Perhaps more important is that PDVSA's production levels are on the decline, though an investment plan is underway to reverse that trend. Discrepancies are also appearing between what PDVSA reports and other official estimates. (See Table.) This comes alongside a steady increase in spending as government raids PDVSA and Central Bank coffers.
"It is interesting to note that even though oil prices are high, there are indications that there has been a deterioration in Venezuela's fiscal position," said Mauro Leos, senior credit officer for Latin America in Moody's sovereign risk unit.
Investments in the public sector jumped to US$11bn during the first half of this year, up from around US$5bn in all of the 2006, according to Barclays Capital. Part of that was close to US$7bn that was transferred from the Central Bank to oil fund Fonden, which according to JPMorgan has been allocating its resources to infrastructure projects, military hardware as well as credit derivatives.

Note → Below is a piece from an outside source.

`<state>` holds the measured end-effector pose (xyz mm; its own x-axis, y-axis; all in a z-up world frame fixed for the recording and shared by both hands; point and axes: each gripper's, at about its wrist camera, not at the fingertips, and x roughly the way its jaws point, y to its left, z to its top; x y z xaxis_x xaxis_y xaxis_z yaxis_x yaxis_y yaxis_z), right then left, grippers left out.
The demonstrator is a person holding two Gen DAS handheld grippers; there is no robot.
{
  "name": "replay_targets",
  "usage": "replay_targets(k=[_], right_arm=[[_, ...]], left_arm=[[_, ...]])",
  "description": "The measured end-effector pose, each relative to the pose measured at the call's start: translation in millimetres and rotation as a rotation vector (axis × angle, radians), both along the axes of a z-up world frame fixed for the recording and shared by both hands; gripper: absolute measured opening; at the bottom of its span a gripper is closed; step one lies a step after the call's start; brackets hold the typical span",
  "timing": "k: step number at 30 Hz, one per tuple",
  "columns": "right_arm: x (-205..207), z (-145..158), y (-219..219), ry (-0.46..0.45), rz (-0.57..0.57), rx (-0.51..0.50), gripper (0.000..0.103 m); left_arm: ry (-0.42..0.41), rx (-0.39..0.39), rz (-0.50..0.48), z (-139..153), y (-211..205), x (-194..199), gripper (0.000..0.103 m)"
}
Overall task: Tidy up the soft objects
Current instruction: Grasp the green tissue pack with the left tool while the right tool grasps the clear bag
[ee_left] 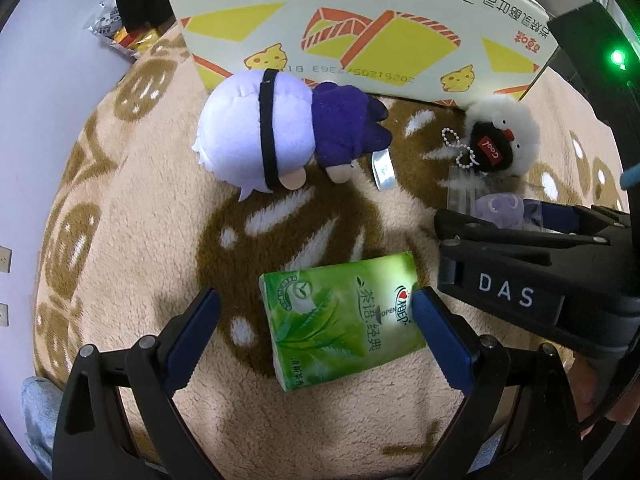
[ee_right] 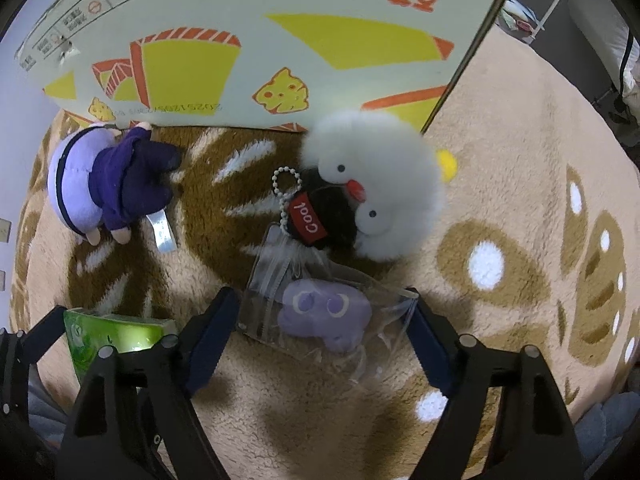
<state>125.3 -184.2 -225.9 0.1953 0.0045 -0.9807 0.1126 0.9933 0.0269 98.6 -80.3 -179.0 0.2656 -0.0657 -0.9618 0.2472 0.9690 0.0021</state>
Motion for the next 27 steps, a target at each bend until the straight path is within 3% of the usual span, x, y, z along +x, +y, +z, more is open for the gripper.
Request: replay_targets(k=[4,10,17,27], right_arm=[[-0.7,0.2,2.3,0.005,0.004,-0.007,0.081],[-1.7,2.3,-5.5,0.009,0.005,-0.006,0.078],[-0.9,13.0,-4.3,0.008,0.018,-0.031,0.077],[-1.8,23.4,-7.1,0.008,0.000,-0.006,0.064]], left_arm=[[0.025,-0.028,-0.004,-2.1,0.2,0.3,0.091],[0.020,-0.039,-0.037,2.4,-5.3,-2.6,0.077],[0.016,-0.046,-0.051,5.1,-6.0,-1.2,0.074],[-0.041,0.011,-0.023,16.6,2.5,4.8,0.073]])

The country's financial account posted an US$11.5bn deficit in the second quarter, up from US$8.3bn in the first quarter, or the equivalent of 11.9% of GDP on a 12-month basis, according to Credit Suisse. The fact that PDVSA tapped the local markets earlier this year with an upsized US$7.5bn three-tranche issue was also seen as evidence that its fiscal contributions to the government have been taking their toll.
"The real problem comes from the fact that the government has been milking PDVSA too much by forcing the company to spend heavily on social projects and hence not allowing the company to invest to expand oil production," said Richard Francis, a sovereign analyst at Standard & Poor's. "PDVSA has an ambitious capital expenditure programme through to 2012. They need to raise oil production. If they don't it will continue to falter and then their prospects don't look so robust."